Beberapa saat yang lalu, serombongan besar wanita muda berjilbab berdemo
mengusung tema besar anti pornografi. Mentari bersama dua sahabatnya,
Wida dan Nana, berjalan menuju halte di jalan Slamet Riyadi.
" Tari, Wida.. ana duluan ya… tuh kak Fauzi udah nunggu di
depan telpon umum ". Nana pamit sambil menunjuk ke arah seorang
pemuda tegap berbaju rapi ala kantoran.
" Aduh… pengantin baru, nggak sabar nih cepet sampai
rumah…", goda Wida sambil melempar senyum simpulya.

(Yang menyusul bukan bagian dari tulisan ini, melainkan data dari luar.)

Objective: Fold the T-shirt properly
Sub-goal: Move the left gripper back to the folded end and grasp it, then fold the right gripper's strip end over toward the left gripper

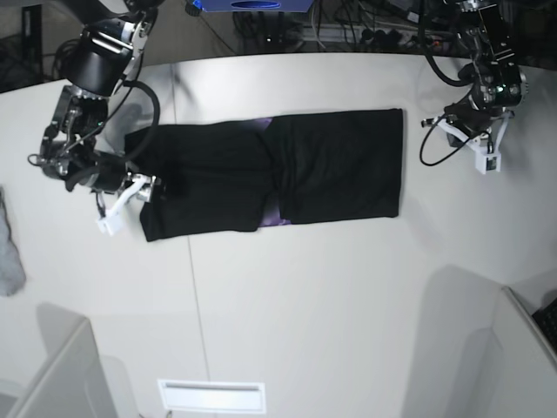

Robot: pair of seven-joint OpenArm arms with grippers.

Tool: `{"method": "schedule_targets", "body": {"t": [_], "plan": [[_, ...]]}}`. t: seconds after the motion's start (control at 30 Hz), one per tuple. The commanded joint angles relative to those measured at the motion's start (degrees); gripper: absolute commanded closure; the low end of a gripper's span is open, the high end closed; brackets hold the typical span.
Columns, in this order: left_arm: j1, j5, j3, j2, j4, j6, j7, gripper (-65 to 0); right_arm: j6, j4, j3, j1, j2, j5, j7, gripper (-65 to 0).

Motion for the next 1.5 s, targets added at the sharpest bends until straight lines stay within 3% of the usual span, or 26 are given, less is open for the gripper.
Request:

"Iya, udah lupa ya sama asrama "Pondok Putri" tempat
kita tumbuh dan berkembang " Tari menimpali.
" Maaf deh saudari-saudariku, makanya pada cepet punya
suami..biar nggak ditagih ibu kos lagi tiap bulan…". "
Wuuuu…lagaknya !! "
Nana tersenyum penuh kemenangan. Sebentar kemudian ia telah meninggalkan
Mentari dan Wida. Panas kota solo di pertengahan tahun memang cukup merepotkan,
meski tidak sepanas kota jakarta. Orang-orang malas untuk terus-terusan berdiri
mematung dipinggiran jalan. Setiap bus kota yang datang disambut dengan
kejar-kejaran dan desak-desakan antar penumpang. Tentu saja Mentari dan Wida
selalu ketinggalan. Mereka tak bisa sembarangan melompat dan bergantungan.
Bisa-bisa jilbab dan gamis panjang mereka akan jadi korban.
Satu jam berlalu, tak ada kemajuan. Mereka masih setia menunggu Bus antar
kota yang akan membawanya ke kawasan Plasa Ambarukmo Jogyakarta. Namun langit
berganti warna, panas berlalu tanpa sisa. Hujan pun mulai turun.
Mentari dan Wida masih terjebak di halte. Dalam lelah yang
berkepanjangan. Mendadak….datang dua orang pemuda. Satu berambut gondrong. Satu
lainnya beranting. Keduanya memakai baju khas orang kuliahan. Ada hasrat buruk
tergambar dari kilatan mata mereka.
" Halo ceweek .. godain kita doong, dari kampus mana nih ? ",
seorang dari mereka mulai menyapa dengan kedipan mata yang genit.
" Eh.. elo yang tadi orasi ya ? yang katanya nolak pornogafi ya ",
tambah seorang lagi sambil menunjuk ke arah Mentari. Mentari dan Wida merasa
terancam, mereka bergerak menjauh. Tapi dua pemuda itu masih berhasrat
mendekat.
" Hei cewek, jangan munafik loo.. gue tahu loe punya pacar dan rutin
kencan kan tiap malam minggu di kos-kosan.."
Muka Wida memerah dahsyat mendengar ocehan sang berandal. Jiwa petarungnya
sebagai mantan atlit karate tak bisa membiarkan ini terjadi.
" Jangan sembarangan kalau bicara, kalian belum tahu berhadapan dengan
siapa." Namun gertakan Wida berlalu begitu saja. Mereka malahan tambah
nekat.
" Iya, apa gunanya pake jilbab kalau sudah tidak perawan lagi. Mending
jilbabnya di copot saja …., sini biar gue yang copot kalau tidak mau " .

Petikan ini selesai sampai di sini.